Sur les ondes de Radio France Internationale (RFI), le jeudi 17 juillet 2014, le 1er vice-président du parti politique Union pour la République (UNIR), Georges Aïdam a justifié le contre vote du projet de loi introduit par le gouvernement togolais à l’Assemblée nationale. Selon le numéro 2 du parti au pouvoir au Togo, une loi votée en 2014 ne peut pas être appliquée pour un mandant qui a commencé en 2010. “Le principe n’autorise pas la rétroactivité surtout en matière constitutionnelle” a t-il déclaré. Pour Georges Aïdam, les députés du groupe parlementaire UNIR étaient tous conscients du problème de limitation de mandat mais avaient trouvé que les sollicitations faites par les députés Arc-en-ciel et ANC-ADDI qui exigeaient une application immédiate dès que cette loi sera votée n’étaient pas acceptables.

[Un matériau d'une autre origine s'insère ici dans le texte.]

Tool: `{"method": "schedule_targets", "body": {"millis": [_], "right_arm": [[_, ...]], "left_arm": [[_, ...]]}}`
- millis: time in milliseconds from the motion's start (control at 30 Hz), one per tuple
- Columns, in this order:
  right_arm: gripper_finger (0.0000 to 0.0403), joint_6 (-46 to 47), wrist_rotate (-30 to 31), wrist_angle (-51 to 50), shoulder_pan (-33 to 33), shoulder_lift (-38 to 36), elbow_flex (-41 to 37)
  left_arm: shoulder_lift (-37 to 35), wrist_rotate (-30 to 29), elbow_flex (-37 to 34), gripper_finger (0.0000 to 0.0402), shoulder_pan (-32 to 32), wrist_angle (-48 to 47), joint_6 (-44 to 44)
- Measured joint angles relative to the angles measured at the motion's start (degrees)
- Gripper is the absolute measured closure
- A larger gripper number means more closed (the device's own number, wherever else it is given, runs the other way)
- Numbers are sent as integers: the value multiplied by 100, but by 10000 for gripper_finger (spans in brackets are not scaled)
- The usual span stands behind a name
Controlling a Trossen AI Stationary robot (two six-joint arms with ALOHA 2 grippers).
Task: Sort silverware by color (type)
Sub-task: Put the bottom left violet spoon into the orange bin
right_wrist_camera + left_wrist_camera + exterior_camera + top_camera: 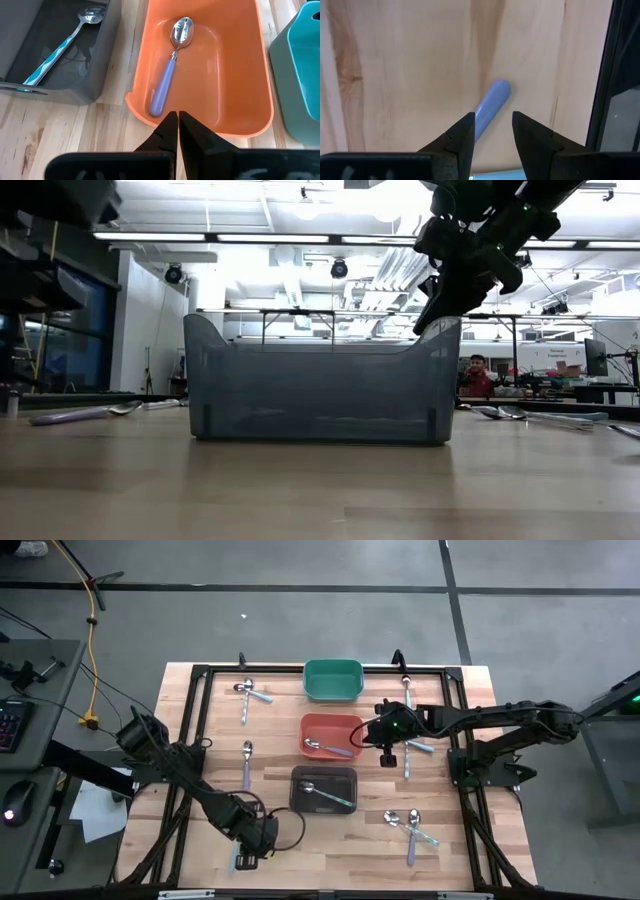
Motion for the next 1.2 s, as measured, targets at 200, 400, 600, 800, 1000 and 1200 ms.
{"method": "schedule_targets", "body": {"millis": [200, 400, 600, 800, 1000, 1200], "right_arm": [[403, 2, 0, -112, 0, 0, 2], [403, 16, 0, -126, 0, 0, 3], [403, 20, 0, -127, 2, 0, 4], [403, 11, 1, -129, 2, 0, 4], [403, 7, 2, -129, 2, 0, 4], [403, 4, 2, -145, 2, 0, 4]], "left_arm": [[204, -57, -2, 277, -63, -119, 43], [370, -88, -4, 277, -64, -118, 120], [402, -67, -4, 277, -76, -118, 337], [402, -73, -4, 277, -74, -122, 413], [402, -173, -4, 277, -74, -103, 454], [402, -187, -4, 277, -74, -94, 558]]}}
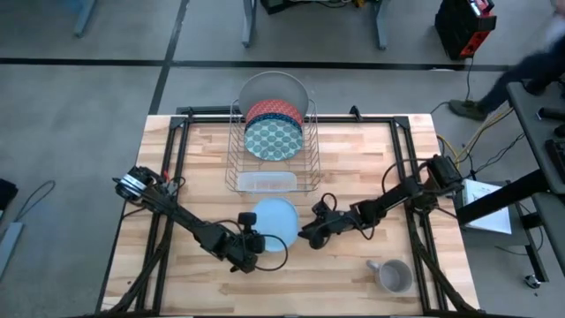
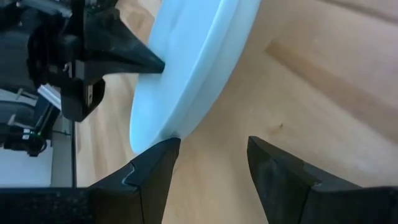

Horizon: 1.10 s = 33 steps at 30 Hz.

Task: Sort dishes
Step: Put the white plate into the dish rack

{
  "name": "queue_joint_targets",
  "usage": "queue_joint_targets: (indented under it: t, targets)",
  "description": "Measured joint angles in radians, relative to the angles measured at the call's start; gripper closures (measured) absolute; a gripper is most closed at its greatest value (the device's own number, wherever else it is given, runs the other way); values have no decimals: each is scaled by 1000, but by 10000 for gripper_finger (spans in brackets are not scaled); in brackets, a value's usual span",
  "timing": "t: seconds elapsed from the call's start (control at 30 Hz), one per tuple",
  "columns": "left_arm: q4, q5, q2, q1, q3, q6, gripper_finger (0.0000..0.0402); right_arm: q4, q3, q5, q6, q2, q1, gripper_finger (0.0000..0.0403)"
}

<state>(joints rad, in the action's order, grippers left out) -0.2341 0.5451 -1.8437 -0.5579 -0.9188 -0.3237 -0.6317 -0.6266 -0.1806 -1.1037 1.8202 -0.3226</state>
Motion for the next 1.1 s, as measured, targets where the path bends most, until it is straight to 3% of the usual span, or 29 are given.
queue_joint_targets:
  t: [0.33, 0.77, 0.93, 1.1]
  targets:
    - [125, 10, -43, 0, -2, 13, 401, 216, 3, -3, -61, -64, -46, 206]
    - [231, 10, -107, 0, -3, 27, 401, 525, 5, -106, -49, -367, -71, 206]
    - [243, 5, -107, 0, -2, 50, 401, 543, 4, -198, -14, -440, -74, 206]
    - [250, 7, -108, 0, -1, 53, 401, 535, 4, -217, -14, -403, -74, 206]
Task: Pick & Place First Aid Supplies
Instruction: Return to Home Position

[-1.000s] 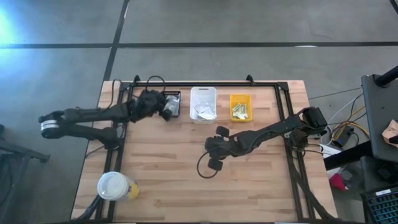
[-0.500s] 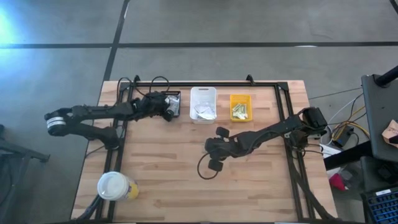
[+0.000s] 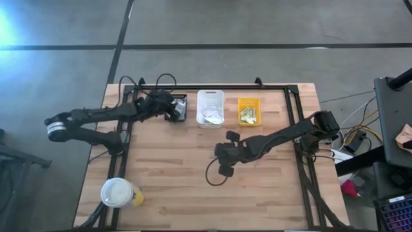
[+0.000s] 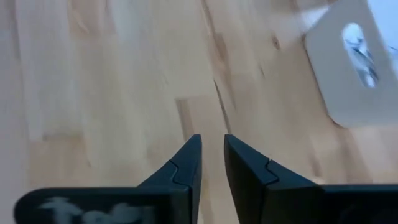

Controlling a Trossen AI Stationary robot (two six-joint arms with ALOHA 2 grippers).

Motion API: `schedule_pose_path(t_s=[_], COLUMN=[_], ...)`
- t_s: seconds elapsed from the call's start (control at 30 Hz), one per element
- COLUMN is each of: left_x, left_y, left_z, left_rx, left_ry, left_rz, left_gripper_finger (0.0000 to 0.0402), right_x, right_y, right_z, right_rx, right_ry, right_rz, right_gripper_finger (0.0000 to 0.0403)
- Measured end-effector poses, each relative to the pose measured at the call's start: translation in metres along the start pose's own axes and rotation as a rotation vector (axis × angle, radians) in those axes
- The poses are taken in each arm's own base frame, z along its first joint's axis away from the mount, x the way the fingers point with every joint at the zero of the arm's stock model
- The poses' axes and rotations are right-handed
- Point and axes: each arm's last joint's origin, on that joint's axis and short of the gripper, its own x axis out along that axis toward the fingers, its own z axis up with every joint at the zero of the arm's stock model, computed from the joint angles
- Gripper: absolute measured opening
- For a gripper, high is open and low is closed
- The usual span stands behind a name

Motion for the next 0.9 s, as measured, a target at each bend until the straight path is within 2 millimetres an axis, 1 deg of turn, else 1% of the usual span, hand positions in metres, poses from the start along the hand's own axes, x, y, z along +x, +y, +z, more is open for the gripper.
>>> schedule_pose_path(t_s=[0.1,0.2,0.33,0.47,0.57,0.63,0.67,0.77,0.9], left_x=[-0.013,-0.030,-0.053,-0.074,-0.088,-0.097,-0.102,-0.113,-0.124], left_y=[0.000,-0.002,-0.007,-0.014,-0.020,-0.022,-0.023,-0.027,-0.030], left_z=[0.017,0.030,0.033,0.022,0.009,0.000,-0.004,-0.017,-0.036], left_rx=[0.061,0.091,0.107,0.143,0.191,0.216,0.229,0.264,0.313], left_ry=[-0.015,-0.024,-0.061,-0.112,-0.170,-0.212,-0.239,-0.321,-0.443], left_rz=[-0.043,-0.164,-0.341,-0.450,-0.523,-0.576,-0.605,-0.684,-0.789], left_gripper_finger=[0.0112,0.0107,0.0092,0.0064,0.0032,0.0010,0.0006,0.0004,0.0001], right_x=[-0.014,-0.033,-0.061,-0.083,-0.096,-0.104,-0.108,-0.118,-0.126], right_y=[-0.006,-0.013,-0.023,-0.036,-0.049,-0.059,-0.066,-0.086,-0.109], right_z=[-0.001,0.002,0.007,0.009,0.005,-0.001,-0.004,-0.017,-0.041], right_rx=[-0.037,-0.067,-0.146,-0.218,-0.252,-0.272,-0.274,-0.241,-0.155], right_ry=[0.021,-0.009,-0.101,-0.242,-0.368,-0.448,-0.495,-0.634,-0.762], right_rz=[-0.009,-0.001,0.022,0.040,0.062,0.096,0.111,0.142,0.173], right_gripper_finger=[0.0060,0.0055,0.0050,0.0047,0.0047,0.0047,0.0047,0.0047,0.0047])
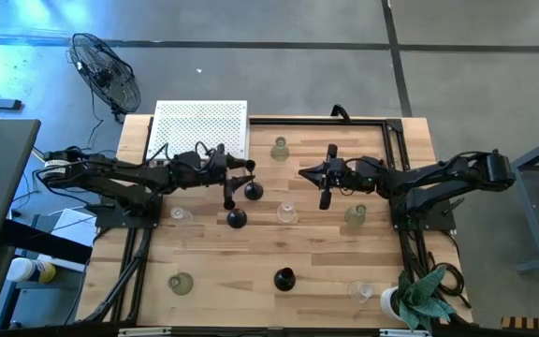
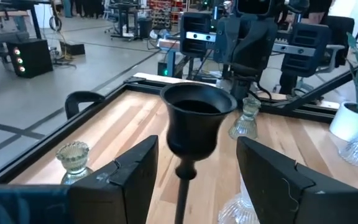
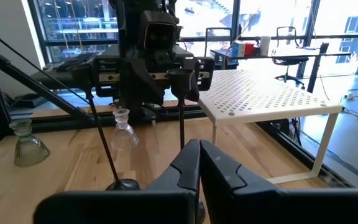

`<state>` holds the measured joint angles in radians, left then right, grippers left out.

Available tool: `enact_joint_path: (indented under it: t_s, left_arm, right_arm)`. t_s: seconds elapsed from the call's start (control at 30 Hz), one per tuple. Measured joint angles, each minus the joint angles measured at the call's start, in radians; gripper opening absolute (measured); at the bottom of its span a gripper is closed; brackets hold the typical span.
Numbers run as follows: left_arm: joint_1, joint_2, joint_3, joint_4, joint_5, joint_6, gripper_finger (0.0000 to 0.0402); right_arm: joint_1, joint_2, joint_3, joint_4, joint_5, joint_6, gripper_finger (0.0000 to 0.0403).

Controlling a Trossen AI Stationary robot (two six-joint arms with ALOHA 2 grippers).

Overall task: Pick & Place candle stick holders
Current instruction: Put the top black candle holder on the shelf

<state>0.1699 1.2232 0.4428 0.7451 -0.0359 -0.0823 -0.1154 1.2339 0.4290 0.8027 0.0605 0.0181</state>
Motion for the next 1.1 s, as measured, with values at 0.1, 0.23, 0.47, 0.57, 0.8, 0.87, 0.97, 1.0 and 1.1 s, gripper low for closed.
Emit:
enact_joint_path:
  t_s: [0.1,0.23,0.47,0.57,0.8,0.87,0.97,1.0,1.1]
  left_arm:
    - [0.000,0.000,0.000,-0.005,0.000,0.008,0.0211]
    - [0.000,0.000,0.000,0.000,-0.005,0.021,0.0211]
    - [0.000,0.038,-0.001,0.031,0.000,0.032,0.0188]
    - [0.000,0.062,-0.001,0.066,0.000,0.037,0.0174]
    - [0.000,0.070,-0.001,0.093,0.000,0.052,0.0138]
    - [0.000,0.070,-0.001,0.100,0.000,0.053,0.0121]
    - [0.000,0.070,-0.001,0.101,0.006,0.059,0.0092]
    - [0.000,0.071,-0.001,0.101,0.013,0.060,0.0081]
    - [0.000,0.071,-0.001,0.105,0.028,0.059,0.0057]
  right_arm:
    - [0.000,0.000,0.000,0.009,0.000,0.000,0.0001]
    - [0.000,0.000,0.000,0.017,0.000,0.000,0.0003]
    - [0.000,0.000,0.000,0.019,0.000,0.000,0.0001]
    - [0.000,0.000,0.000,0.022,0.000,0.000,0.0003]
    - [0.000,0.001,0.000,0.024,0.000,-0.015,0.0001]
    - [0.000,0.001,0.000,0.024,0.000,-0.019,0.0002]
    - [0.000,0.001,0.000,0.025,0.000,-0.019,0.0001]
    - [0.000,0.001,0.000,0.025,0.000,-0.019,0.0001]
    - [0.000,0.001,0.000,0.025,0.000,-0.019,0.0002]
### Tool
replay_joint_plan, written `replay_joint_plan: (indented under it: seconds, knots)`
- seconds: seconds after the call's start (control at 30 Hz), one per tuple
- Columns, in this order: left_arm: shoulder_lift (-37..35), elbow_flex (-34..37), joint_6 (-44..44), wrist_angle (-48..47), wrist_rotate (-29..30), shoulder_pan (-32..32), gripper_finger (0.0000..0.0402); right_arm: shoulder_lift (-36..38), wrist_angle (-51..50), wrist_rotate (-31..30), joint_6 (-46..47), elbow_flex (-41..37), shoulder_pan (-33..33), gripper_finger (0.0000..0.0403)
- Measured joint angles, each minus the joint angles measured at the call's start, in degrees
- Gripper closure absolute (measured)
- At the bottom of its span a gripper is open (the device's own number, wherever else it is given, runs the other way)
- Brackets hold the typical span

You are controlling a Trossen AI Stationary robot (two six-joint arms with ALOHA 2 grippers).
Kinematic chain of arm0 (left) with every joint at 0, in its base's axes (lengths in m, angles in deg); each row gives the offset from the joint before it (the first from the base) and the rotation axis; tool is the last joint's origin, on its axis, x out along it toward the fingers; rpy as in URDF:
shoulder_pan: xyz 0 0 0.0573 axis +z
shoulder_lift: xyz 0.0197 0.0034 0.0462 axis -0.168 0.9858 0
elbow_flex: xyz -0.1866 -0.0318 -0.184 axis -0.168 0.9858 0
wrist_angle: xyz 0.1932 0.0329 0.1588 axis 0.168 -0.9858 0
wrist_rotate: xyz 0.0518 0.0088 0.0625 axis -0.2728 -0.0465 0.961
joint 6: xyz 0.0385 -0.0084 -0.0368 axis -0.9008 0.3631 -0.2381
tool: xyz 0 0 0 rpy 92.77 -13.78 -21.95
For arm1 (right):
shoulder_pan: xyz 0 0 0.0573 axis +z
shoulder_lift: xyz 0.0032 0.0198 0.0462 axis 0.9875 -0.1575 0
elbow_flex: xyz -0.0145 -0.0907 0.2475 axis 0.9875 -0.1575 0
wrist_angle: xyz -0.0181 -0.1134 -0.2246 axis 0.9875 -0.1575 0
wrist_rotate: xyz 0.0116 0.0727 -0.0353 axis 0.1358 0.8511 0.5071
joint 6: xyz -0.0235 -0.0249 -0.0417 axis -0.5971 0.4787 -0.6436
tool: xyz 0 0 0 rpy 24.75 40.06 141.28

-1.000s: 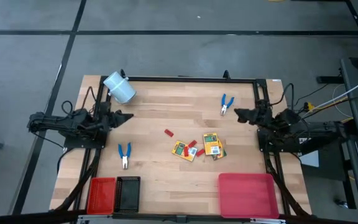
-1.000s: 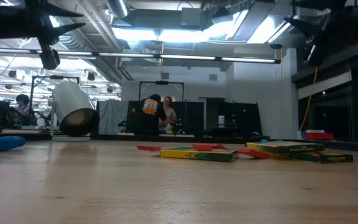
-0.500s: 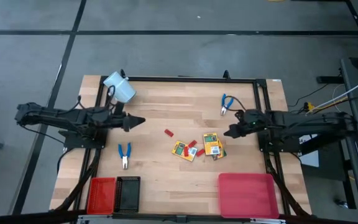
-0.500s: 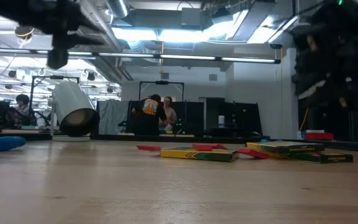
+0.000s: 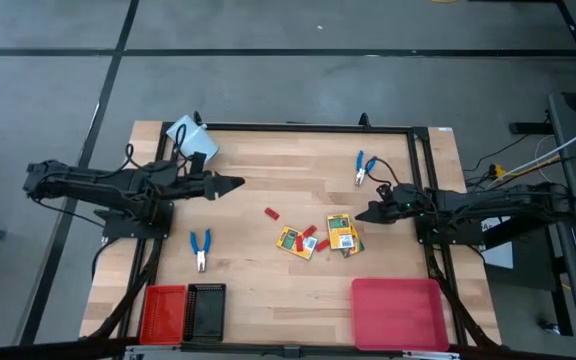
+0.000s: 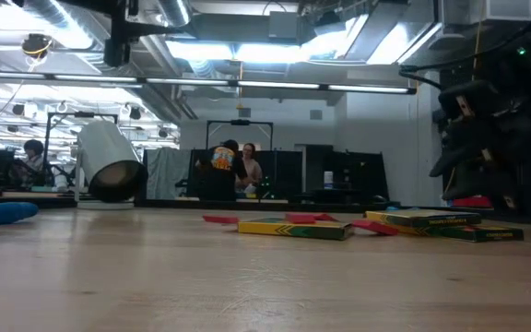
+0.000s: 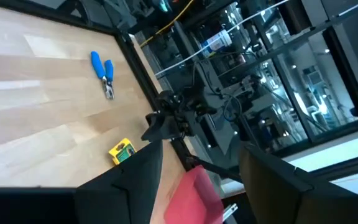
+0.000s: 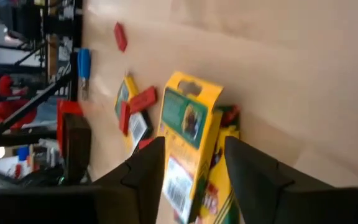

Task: Pick & Place School Supplies
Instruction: Put the yellow crayon box into the red basket

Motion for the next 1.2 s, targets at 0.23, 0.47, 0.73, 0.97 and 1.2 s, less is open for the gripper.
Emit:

Quand au cadre électoral, il a bien mentionné “qu’il n’y a pas de cadre électoral légal ni aux USA ni en France de même que les autres pays d’Afrique”. L’union européenne a souhaité que des améliorations soient apportées au cadre électoral, et c’est ce qui se fait d’ailleurs à la CENI(commission électorale nationale indépendante) a martelé  le vice président d’UNIR avant d’ajouter qu’ “on ne peut pas donner l’occasion à un parti qui a deux élus du peuple ou qui n’en a même pratiquement pas d’avoir même siège de représentant à la CENI que notre parti qui a 62 députés.”

Georges Aïdam se dit favorable quant à une éventuelle candidature de Faure Gnassingbé pour un troisième mandat. “nous allons le soutenir jusqu’à sa victoire” a-t-il indiqué.